§ **What you have to do**: Write out exactly the lines running from the line that includes "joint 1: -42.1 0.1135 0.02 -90" to the end of the data, both ends included, and nothing besides.

━━━━━━━━━━

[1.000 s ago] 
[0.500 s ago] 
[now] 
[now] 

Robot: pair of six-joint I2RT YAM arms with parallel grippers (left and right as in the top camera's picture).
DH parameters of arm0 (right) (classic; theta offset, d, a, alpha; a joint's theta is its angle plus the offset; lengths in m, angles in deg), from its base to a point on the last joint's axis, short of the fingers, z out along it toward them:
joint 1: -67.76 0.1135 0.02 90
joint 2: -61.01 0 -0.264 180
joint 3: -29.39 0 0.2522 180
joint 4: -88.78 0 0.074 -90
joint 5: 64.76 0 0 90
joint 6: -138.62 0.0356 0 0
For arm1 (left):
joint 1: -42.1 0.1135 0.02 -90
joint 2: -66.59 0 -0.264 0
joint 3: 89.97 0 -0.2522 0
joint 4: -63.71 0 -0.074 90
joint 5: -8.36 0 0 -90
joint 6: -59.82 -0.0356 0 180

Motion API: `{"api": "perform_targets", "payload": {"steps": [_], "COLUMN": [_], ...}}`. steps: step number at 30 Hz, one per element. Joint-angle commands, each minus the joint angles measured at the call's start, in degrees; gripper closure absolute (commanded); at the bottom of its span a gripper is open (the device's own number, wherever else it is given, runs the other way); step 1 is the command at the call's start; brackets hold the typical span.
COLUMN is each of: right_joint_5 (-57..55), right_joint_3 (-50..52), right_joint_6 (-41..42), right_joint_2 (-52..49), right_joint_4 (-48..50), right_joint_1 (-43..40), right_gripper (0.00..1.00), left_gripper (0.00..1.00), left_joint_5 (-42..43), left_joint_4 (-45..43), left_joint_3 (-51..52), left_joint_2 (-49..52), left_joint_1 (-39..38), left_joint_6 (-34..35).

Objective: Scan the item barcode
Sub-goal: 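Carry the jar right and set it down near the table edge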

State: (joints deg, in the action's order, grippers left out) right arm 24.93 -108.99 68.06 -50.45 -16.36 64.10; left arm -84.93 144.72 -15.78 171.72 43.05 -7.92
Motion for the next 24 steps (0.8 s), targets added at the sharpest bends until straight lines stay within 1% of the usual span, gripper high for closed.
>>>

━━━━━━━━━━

§ **Task output**:
joint 1: -42.1 0.1135 0.02 -90
joint 2: -66.59 0 -0.264 0
joint 3: 89.97 0 -0.2522 0
joint 4: -63.71 0 -0.074 90
joint 5: -8.36 0 0 -90
joint 6: -59.82 -0.0356 0 180

Motion API: `{"api": "perform_targets", "payload": {"steps": [_], "COLUMN": [_], ...}}`. steps: step number at 30 Hz, one per element. Joint-angle commands, each minus the joint angles measured at the call's start, in degrees; gripper closure absolute (commanded); at the bottom of its span a gripper is open (the device's own number, wherever else it is given, runs the other way); step 1 is the command at the call's start; brackets hold the typical span.
COLUMN is each of: right_joint_5 (-57..55), right_joint_3 (-50..52), right_joint_6 (-41..42), right_joint_2 (-52..49), right_joint_4 (-48..50), right_joint_1 (-43..40), right_gripper (0.00..1.00), left_gripper (0.00..1.00), left_joint_5 (-42..43), left_joint_4 (-45..43), left_joint_3 (-51..52), left_joint_2 (-49..52), left_joint_1 (-39..38), left_joint_6 (-34..35).

Objective: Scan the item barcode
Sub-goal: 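Carry the jar right and set it down near the table edge
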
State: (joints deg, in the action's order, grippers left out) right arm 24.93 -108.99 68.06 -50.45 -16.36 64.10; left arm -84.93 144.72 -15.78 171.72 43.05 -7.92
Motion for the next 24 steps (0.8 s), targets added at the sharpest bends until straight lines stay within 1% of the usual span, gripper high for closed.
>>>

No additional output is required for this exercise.